- Born: c. 1984
- Education: Illinois Wesleyan University (2006)
- Notable work: Falling; Drowning: The Rescue of Flight 1421; Worst Case Scenario;
- Website: tjnewmanauthor.com

= T. J. Newman =

American author

Torri Jan Newman (born ), better known as T. J. Newman, is an American author and former flight attendant.

== Early life ==
Newman grew up in Mesa, Arizona. She studied musical theatre at Illinois Wesleyan University, graduating in 2006.

== Career ==
Following her studies, Newman moved to New York City to pursue an acting career, but was unsuccessful. After two years, Newman returned to her parents' home in Phoenix and worked at Changing Hands, an independent bookshop, until 2011. She worked at Virgin America and Alaska Airlines until she was furloughed during the early stages of the COVID-19 pandemic.

In July 2021, Newman published her debut novel Falling. The novel was rejected by 41 agents before being accepted by Shane Salerno. It debuted at #2 on The New York Times bestseller list. The film rights for the novel were sold to Universal and Working Title for $1.5 million, with Newman set to write the script.

In June 2023, Newman released her second book, titled Drowning: The Rescue of Flight 1421. A bidding war for the movie rights to the novel took place in March, with figures such as Nicole Kidman, Alfonso Cuarón and Steven Spielberg expressing interest. That November, it was announced that a film adaptation of the book would be directed, adapted and produced by Paul Greengrass for Warner Bros.

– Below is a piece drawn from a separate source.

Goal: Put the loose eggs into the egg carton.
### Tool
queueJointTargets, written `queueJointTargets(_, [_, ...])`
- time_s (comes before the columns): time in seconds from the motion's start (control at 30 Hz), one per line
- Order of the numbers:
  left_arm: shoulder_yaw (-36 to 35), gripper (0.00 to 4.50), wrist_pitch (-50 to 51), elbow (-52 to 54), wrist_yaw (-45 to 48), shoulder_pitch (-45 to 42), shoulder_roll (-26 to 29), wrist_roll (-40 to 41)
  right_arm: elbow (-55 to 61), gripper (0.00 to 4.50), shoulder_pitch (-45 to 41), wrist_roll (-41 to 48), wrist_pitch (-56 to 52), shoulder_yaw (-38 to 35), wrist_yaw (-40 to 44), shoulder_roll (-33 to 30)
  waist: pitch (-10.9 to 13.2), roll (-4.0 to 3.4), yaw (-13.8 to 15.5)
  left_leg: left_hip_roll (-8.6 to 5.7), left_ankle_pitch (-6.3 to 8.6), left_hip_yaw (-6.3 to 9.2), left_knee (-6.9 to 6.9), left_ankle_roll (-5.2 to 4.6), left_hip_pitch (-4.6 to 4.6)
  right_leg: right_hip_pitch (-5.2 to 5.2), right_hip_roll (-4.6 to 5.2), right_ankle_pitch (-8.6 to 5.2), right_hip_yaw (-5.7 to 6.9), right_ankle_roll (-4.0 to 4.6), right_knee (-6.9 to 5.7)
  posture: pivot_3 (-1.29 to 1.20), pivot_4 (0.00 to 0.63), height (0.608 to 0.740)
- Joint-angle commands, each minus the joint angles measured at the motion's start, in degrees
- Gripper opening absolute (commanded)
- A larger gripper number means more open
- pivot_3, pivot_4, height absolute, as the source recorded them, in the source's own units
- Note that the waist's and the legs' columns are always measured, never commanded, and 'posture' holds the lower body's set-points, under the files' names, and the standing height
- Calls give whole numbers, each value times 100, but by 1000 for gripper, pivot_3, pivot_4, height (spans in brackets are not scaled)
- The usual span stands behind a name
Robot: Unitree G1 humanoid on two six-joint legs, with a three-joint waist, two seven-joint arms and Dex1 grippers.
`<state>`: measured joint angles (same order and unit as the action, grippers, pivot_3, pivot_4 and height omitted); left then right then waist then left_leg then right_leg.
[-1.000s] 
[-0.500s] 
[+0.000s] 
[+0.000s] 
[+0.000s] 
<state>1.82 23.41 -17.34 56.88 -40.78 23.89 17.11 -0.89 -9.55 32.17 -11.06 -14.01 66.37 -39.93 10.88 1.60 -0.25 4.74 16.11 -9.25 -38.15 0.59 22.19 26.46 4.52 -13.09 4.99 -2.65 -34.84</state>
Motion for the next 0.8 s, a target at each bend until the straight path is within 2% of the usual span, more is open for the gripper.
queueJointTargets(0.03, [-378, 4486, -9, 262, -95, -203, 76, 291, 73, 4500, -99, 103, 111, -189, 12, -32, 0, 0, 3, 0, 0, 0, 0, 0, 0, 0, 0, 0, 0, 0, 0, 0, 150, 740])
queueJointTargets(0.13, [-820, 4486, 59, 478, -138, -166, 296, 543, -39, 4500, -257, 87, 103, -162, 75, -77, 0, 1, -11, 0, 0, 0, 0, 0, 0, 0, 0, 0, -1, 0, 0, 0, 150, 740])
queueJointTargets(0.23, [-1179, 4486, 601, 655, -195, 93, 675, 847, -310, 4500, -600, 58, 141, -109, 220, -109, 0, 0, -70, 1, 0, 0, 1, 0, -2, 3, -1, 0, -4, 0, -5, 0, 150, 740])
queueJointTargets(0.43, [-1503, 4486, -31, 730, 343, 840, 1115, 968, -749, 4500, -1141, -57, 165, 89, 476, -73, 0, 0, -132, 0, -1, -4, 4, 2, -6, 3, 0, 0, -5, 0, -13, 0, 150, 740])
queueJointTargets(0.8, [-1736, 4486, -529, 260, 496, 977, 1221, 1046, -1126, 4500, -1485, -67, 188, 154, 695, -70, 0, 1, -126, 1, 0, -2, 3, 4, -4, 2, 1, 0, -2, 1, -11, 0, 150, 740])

In April 2024, Newman signed a multimillion dollar deal with Little Brown after previously publishing through Simon & Schuster. Her first novel with Little Brown, Worst Case Scenario, was released on August 13, 2024.

== Influences ==
Newman has cited Michael Crichton's work, particularly Jurassic Park, as a major influence on her work. She said in August 2024, "the types of stories I tell are aspirationally like Top Gun: Maverick."

== Personal life ==
Newman's mother and sister are also flight attendants. Newman lives in Los Angeles.